それにぼくが出せるのは基本一体までだけど、大剣の能力【氷雪狼】を使用すると攻撃的な雄の個体と、ぼくの周囲に待機して攻撃から守ってくれる雌の個体の二匹のうちどちらかが召喚される。

この大剣の元々の持ち主であるストラフィリア先代の覇王、ヴォルフガング・ストラフィリアはこの能力を使い雪のある場所で大量の狼を周囲の雪を使い召喚して地上で雪崩を作り出す程だ。
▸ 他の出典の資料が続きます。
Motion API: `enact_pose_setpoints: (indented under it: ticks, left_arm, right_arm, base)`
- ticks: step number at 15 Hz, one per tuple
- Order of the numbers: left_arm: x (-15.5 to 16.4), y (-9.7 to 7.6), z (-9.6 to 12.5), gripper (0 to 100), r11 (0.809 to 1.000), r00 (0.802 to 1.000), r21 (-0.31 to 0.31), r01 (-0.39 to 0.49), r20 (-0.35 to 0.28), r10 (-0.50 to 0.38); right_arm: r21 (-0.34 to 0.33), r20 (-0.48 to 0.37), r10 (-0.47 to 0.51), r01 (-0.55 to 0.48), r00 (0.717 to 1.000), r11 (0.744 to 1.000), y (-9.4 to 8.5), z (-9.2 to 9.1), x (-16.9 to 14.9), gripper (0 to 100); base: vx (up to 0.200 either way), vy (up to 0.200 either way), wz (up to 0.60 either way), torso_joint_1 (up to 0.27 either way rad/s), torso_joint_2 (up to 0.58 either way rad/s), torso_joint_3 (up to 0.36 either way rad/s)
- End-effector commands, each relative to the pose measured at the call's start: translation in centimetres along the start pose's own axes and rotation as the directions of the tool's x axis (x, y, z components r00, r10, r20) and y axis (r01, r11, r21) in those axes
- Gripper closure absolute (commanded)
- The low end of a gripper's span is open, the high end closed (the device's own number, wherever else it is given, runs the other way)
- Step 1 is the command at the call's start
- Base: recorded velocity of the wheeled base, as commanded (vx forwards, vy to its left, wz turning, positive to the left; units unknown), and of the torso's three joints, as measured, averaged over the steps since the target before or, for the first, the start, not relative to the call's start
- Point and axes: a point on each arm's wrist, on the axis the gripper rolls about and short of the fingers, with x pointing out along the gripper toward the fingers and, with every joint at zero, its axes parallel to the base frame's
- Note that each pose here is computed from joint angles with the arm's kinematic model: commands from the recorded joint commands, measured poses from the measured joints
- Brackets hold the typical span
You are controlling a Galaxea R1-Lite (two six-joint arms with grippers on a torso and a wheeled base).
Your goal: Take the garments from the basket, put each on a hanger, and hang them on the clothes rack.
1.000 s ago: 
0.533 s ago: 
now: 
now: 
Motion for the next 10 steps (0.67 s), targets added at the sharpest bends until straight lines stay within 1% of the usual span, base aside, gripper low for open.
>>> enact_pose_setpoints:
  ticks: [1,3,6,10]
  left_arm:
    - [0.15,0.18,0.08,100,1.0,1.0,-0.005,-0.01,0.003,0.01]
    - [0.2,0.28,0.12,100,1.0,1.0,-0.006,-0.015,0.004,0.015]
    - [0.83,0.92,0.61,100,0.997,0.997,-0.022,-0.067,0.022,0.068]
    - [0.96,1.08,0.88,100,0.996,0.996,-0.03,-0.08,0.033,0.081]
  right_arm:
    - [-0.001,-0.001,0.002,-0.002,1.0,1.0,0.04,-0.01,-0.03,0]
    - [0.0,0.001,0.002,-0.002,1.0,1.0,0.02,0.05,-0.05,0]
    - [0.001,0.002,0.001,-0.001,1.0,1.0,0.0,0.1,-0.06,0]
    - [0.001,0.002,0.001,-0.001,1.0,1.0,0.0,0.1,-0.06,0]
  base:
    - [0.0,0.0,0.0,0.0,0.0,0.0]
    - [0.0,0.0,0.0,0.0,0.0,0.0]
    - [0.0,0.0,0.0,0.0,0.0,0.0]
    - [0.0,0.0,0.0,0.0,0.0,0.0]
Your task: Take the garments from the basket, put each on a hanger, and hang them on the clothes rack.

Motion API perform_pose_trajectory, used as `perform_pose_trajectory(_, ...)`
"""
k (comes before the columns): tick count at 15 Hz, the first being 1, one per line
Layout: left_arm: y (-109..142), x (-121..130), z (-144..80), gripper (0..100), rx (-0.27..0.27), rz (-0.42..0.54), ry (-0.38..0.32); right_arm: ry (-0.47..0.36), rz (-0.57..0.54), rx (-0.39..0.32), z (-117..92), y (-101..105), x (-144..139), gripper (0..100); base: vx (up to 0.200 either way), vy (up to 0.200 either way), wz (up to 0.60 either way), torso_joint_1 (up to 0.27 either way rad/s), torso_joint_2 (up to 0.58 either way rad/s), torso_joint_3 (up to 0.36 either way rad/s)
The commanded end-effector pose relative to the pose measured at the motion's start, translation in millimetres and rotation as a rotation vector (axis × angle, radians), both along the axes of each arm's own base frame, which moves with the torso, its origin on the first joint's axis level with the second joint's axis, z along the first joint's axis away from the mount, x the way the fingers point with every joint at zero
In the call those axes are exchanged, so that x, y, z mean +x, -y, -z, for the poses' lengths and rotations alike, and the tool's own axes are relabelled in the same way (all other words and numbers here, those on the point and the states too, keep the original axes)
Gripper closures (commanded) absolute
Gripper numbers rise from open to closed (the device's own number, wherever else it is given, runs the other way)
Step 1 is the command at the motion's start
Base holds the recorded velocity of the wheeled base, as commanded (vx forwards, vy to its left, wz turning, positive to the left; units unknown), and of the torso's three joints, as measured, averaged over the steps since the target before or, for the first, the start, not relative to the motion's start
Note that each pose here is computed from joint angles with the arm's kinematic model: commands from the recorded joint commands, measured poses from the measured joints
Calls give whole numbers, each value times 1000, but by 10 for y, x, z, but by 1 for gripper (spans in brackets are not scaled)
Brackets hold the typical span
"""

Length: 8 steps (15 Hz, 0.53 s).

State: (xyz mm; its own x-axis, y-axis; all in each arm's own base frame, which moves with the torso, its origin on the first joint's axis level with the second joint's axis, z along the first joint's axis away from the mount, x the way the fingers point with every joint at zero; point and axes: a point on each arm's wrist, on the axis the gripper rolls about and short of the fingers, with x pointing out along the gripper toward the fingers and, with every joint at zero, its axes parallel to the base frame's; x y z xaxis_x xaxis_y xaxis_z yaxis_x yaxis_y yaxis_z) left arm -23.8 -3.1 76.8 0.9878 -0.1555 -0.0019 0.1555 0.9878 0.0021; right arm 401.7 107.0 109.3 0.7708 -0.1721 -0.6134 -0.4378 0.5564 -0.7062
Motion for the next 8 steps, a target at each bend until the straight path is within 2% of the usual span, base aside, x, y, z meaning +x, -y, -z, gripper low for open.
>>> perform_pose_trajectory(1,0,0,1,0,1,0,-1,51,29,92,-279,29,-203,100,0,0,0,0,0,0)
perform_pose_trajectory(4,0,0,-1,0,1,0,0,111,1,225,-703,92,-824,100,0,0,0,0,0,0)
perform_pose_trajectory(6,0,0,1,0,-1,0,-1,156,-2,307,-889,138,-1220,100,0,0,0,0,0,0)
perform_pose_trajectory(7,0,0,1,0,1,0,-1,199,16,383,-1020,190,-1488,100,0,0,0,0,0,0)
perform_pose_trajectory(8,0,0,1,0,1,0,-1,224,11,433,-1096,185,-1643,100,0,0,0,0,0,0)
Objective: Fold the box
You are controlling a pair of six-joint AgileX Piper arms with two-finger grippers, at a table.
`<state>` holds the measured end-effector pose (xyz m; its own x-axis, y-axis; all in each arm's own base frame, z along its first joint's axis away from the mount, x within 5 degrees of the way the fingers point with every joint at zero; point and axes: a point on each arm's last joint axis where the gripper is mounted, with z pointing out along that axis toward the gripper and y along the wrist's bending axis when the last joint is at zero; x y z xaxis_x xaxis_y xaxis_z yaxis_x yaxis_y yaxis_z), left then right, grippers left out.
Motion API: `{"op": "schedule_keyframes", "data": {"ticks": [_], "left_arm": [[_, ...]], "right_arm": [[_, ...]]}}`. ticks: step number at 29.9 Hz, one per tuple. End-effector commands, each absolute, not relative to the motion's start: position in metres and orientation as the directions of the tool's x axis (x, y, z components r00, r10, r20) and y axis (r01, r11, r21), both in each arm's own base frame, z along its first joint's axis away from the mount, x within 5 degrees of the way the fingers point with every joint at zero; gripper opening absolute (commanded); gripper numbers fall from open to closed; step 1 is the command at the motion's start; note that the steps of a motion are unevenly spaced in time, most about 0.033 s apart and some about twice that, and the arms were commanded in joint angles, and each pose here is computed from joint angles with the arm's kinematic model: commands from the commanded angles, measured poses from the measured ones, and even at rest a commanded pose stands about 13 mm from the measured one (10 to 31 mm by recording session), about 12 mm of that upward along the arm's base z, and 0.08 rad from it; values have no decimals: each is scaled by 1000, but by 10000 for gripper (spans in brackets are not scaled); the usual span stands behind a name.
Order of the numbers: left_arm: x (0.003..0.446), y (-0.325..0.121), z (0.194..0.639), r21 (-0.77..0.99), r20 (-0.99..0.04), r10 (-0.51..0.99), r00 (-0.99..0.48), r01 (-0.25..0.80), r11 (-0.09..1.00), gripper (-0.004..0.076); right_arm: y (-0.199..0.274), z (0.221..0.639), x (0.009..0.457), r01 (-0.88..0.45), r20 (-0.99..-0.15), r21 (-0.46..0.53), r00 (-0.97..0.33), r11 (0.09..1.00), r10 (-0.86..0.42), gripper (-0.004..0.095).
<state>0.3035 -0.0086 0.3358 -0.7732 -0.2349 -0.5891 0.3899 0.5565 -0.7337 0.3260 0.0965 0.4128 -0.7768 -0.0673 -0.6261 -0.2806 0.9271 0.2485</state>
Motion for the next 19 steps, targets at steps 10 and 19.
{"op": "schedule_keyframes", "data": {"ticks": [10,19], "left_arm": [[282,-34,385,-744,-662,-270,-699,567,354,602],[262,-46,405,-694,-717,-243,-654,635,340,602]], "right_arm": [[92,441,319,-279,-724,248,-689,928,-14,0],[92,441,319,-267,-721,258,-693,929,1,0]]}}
つまり、ぼくがもっとこの能力を使いこなせるようになり二体まで出せるようになって大剣と長杖をそれぞれの核にする事が出来たら……?


「お、なんか思いついたみてぇだな?言ってみろよ」

「ハス……、こういう時の父さんはぶっ飛んだ思考になったりするから気をつけろよ?」

「ぶっ飛んでて結構、戦場ではまともな奴が先に死ぬからな、頭のネジが緩んでる方がいいんだよ」

「……知らねぇからな?」

「おう、思いついた事全部言ってみろっ!全部俺が聞いて受け止めてやるぜ!……ただ俺はそこまで頭が良くねぇからさ、一から十まで全部言えよ?」


……そういうのならちゃんと全部伝えよう、そう思って思いついた事をぼくなりに丁寧に説明すると『……あぁ、確かにそれは良いと思うけどよぉ』とハスが困ったような顔をする。

いったいどうしたのかと思って心配になって来て、どうしたのか聞こうとしたら『確かに出来たらすげぇけど、それをやったら父さんが【自動迎撃】以外は無防備になるぜ?武器はどうすんだよ』と疑問を投げかけられるのだった。